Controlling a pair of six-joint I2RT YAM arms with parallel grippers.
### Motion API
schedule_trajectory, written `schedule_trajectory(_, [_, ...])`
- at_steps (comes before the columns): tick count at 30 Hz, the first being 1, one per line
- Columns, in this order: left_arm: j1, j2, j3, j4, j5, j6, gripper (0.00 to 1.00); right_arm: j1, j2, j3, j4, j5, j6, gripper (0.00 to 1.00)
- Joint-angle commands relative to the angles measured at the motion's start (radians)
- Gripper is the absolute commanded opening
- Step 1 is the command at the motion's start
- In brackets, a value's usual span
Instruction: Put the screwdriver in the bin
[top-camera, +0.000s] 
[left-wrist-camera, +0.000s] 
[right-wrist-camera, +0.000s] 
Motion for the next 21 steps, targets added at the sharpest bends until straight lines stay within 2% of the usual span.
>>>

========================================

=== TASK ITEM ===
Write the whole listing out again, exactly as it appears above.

=== ANSWER BELOW ===
Controlling a pair of six-joint I2RT YAM arms with parallel grippers.
### Motion API
schedule_trajectory, written `schedule_trajectory(_, [_, ...])`
- at_steps (comes before the columns): tick count at 30 Hz, the first being 1, one per line
- Columns, in this order: left_arm: j1, j2, j3, j4, j5, j6, gripper (0.00 to 1.00); right_arm: j1, j2, j3, j4, j5, j6, gripper (0.00 to 1.00)
- Joint-angle commands relative to the angles measured at the motion's start (radians)
- Gripper is the absolute commanded opening
- Step 1 is the command at the motion's start
- In brackets, a value's usual span
Instruction: Put the screwdriver in the bin
[top-camera, +0.000s] 
[left-wrist-camera, +0.000s] 
[right-wrist-camera, +0.000s] 
Motion for the next 21 steps, targets added at the sharpest bends until straight lines stay within 2% of the usual span.
>>>

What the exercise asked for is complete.